_Requirement_:
For this exercise, write out exactly the lines of the material from the one containing "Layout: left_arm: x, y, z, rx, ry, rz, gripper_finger" through the end, both ends included, and nothing more.

_Data block_:
▼▼▼

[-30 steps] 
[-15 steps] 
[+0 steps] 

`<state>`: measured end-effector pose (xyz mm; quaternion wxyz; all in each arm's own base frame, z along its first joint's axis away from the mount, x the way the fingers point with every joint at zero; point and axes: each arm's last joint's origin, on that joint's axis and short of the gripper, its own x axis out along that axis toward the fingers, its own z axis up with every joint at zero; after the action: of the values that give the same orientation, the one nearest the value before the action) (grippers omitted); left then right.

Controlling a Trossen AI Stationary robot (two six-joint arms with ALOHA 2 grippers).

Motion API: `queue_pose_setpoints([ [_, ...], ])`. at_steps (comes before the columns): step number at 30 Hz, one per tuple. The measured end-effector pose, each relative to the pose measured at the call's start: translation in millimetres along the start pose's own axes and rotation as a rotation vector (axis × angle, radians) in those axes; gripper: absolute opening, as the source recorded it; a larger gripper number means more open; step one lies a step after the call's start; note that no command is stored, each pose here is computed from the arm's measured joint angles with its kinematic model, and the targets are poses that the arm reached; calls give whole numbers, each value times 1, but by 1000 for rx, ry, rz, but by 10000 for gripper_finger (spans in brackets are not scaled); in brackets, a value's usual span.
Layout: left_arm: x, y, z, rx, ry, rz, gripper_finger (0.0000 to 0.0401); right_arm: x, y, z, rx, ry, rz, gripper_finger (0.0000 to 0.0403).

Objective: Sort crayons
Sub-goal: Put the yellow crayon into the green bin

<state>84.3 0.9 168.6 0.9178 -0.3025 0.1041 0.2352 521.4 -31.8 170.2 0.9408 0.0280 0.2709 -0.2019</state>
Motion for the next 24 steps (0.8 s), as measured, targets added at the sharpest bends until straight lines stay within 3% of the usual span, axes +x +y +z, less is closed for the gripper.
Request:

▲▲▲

_Response to the task_:
Layout: left_arm: x, y, z, rx, ry, rz, gripper_finger (0.0000 to 0.0401); right_arm: x, y, z, rx, ry, rz, gripper_finger (0.0000 to 0.0403).

Objective: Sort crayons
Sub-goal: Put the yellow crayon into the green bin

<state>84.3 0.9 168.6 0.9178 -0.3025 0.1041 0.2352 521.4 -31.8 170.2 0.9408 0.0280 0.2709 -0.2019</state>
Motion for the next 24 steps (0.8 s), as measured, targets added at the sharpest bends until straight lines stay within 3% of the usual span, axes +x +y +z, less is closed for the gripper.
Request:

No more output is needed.